Nothing after the line containing "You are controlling" belongs in the answer; write out exactly every line from the start of the material up to it, including it.
================
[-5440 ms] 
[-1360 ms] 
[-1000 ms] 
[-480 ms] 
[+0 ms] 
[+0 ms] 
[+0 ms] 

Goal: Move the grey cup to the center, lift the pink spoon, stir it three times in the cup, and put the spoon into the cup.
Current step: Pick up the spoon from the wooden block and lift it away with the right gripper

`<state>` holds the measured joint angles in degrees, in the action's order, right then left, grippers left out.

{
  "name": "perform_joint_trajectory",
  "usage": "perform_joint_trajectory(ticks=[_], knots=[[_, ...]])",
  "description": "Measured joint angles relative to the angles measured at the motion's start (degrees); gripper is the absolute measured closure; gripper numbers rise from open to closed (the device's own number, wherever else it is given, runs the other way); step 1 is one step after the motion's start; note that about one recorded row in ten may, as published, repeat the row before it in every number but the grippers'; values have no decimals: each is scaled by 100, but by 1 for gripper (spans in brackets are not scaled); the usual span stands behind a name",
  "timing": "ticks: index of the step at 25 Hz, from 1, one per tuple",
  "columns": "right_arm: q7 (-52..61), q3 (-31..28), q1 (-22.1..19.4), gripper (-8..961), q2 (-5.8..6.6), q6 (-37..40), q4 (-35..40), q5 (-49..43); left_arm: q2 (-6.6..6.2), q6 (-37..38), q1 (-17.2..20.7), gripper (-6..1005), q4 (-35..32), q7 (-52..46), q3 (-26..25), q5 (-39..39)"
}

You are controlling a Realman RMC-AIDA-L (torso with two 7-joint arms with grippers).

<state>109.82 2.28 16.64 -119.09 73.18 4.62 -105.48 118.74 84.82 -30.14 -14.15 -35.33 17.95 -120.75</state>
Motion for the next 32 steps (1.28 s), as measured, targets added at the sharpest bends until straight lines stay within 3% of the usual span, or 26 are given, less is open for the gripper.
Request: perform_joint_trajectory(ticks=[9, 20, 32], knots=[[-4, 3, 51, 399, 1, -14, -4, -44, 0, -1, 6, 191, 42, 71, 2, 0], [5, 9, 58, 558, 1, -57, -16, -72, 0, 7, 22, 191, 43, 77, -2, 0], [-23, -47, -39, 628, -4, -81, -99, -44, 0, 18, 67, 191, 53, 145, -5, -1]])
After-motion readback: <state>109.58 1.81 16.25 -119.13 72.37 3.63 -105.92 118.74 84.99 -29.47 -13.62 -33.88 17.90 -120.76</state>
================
Written answer:
[-5440 ms] 
[-1360 ms] 
[-1000 ms] 
[-480 ms] 
[+0 ms] 
[+0 ms] 
[+0 ms] 

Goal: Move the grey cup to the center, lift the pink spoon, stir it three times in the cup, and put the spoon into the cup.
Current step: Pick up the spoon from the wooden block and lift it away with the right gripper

`<state>` holds the measured joint angles in degrees, in the action's order, right then left, grippers left out.

{
  "name": "perform_joint_trajectory",
  "usage": "perform_joint_trajectory(ticks=[_], knots=[[_, ...]])",
  "description": "Measured joint angles relative to the angles measured at the motion's start (degrees); gripper is the absolute measured closure; gripper numbers rise from open to closed (the device's own number, wherever else it is given, runs the other way); step 1 is one step after the motion's start; note that about one recorded row in ten may, as published, repeat the row before it in every number but the grippers'; values have no decimals: each is scaled by 100, but by 1 for gripper (spans in brackets are not scaled); the usual span stands behind a name",
  "timing": "ticks: index of the step at 25 Hz, from 1, one per tuple",
  "columns": "right_arm: q7 (-52..61), q3 (-31..28), q1 (-22.1..19.4), gripper (-8..961), q2 (-5.8..6.6), q6 (-37..40), q4 (-35..40), q5 (-49..43); left_arm: q2 (-6.6..6.2), q6 (-37..38), q1 (-17.2..20.7), gripper (-6..1005), q4 (-35..32), q7 (-52..46), q3 (-26..25), q5 (-39..39)"
}

You are controlling a Realman RMC-AIDA-L (torso with two 7-joint arms with grippers).

No part of the answer remains open.